* [Work item] Give every line below again, exactly.

* [Data section]
↓↓↓
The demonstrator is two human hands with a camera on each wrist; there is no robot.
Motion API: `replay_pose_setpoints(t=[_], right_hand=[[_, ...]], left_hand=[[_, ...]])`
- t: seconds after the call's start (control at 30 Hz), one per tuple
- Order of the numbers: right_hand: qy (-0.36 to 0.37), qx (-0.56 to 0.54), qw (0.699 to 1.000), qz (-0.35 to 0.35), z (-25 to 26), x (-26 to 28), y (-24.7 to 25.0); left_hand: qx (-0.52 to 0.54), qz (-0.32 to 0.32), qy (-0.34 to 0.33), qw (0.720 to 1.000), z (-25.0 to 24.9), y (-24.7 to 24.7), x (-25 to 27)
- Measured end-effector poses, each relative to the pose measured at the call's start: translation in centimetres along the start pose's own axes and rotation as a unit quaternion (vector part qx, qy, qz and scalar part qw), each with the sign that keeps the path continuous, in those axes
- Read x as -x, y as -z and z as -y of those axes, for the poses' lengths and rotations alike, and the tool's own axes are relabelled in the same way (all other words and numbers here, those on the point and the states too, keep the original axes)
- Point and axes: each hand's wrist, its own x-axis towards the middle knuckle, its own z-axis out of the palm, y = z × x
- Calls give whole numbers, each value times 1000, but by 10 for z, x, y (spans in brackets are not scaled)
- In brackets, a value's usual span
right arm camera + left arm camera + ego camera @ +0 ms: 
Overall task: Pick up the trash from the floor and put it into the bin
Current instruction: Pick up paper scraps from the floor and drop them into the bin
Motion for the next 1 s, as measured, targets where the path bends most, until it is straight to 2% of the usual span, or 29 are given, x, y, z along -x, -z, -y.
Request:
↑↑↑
* [Response to this exercise]
The demonstrator is two human hands with a camera on each wrist; there is no robot.
Motion API: `replay_pose_setpoints(t=[_], right_hand=[[_, ...]], left_hand=[[_, ...]])`
- t: seconds after the call's start (control at 30 Hz), one per tuple
- Order of the numbers: right_hand: qy (-0.36 to 0.37), qx (-0.56 to 0.54), qw (0.699 to 1.000), qz (-0.35 to 0.35), z (-25 to 26), x (-26 to 28), y (-24.7 to 25.0); left_hand: qx (-0.52 to 0.54), qz (-0.32 to 0.32), qy (-0.34 to 0.33), qw (0.720 to 1.000), z (-25.0 to 24.9), y (-24.7 to 24.7), x (-25 to 27)
- Measured end-effector poses, each relative to the pose measured at the call's start: translation in centimetres along the start pose's own axes and rotation as a unit quaternion (vector part qx, qy, qz and scalar part qw), each with the sign that keeps the path continuous, in those axes
- Read x as -x, y as -z and z as -y of those axes, for the poses' lengths and rotations alike, and the tool's own axes are relabelled in the same way (all other words and numbers here, those on the point and the states too, keep the original axes)
- Point and axes: each hand's wrist, its own x-axis towards the middle knuckle, its own z-axis out of the palm, y = z × x
- Calls give whole numbers, each value times 1000, but by 10 for z, x, y (spans in brackets are not scaled)
- In brackets, a value's usual span
right arm camera + left arm camera + ego camera @ +0 ms: 
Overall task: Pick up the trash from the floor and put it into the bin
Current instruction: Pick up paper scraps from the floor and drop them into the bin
Motion for the next 1 s, as measured, targets where the path bends most, until it is straight to 2% of the usual span, or 29 are given, x, y, z along -x, -z, -y.
Request:

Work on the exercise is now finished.